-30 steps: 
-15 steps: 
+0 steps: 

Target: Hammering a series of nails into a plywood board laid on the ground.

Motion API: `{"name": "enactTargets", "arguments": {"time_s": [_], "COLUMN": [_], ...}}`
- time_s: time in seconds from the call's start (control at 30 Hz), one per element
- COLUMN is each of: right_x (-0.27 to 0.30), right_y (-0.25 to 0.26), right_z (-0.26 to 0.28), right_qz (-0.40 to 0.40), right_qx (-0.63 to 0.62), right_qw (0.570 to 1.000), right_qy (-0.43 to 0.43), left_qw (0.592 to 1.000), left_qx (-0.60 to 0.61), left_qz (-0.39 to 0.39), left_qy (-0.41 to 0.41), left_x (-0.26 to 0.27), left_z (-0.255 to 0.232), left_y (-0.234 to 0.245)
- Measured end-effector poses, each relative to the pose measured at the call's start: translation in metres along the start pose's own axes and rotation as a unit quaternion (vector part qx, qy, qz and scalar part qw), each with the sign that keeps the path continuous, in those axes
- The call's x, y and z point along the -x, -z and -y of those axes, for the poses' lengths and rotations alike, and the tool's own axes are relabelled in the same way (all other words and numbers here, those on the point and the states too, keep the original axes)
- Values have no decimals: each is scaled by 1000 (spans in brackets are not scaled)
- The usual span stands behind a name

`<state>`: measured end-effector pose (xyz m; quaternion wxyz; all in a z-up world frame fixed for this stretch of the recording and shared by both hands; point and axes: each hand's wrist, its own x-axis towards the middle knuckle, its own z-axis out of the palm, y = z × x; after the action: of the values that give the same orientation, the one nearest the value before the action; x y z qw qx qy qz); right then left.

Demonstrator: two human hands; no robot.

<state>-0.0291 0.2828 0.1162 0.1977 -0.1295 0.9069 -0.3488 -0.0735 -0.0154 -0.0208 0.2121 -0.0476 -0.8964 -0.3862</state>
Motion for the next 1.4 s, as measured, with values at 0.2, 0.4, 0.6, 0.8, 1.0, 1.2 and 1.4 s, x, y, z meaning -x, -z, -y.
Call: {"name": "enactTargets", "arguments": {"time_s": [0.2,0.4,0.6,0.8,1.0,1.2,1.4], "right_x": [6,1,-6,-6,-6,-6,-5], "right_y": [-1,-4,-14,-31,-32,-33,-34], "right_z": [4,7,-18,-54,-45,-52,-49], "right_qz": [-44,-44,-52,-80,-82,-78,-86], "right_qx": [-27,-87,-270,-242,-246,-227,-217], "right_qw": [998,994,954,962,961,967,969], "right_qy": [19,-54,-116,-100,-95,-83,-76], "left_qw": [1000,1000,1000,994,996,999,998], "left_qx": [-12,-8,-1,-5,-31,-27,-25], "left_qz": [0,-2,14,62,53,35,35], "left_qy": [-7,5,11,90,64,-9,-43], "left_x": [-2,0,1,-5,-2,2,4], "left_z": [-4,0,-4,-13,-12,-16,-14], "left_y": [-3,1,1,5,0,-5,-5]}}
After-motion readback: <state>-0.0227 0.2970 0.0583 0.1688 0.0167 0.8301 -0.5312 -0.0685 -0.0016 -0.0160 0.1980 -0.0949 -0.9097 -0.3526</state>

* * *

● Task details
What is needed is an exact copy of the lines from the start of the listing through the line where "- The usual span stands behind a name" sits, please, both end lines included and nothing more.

● Final answer
-30 steps: 
-15 steps: 
+0 steps: 

Target: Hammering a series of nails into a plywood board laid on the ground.

Motion API: `{"name": "enactTargets", "arguments": {"time_s": [_], "COLUMN": [_], ...}}`
- time_s: time in seconds from the call's start (control at 30 Hz), one per element
- COLUMN is each of: right_x (-0.27 to 0.30), right_y (-0.25 to 0.26), right_z (-0.26 to 0.28), right_qz (-0.40 to 0.40), right_qx (-0.63 to 0.62), right_qw (0.570 to 1.000), right_qy (-0.43 to 0.43), left_qw (0.592 to 1.000), left_qx (-0.60 to 0.61), left_qz (-0.39 to 0.39), left_qy (-0.41 to 0.41), left_x (-0.26 to 0.27), left_z (-0.255 to 0.232), left_y (-0.234 to 0.245)
- Measured end-effector poses, each relative to the pose measured at the call's start: translation in metres along the start pose's own axes and rotation as a unit quaternion (vector part qx, qy, qz and scalar part qw), each with the sign that keeps the path continuous, in those axes
- The call's x, y and z point along the -x, -z and -y of those axes, for the poses' lengths and rotations alike, and the tool's own axes are relabelled in the same way (all other words and numbers here, those on the point and the states too, keep the original axes)
- Values have no decimals: each is scaled by 1000 (spans in brackets are not scaled)
- The usual span stands behind a name

That completes the exercise.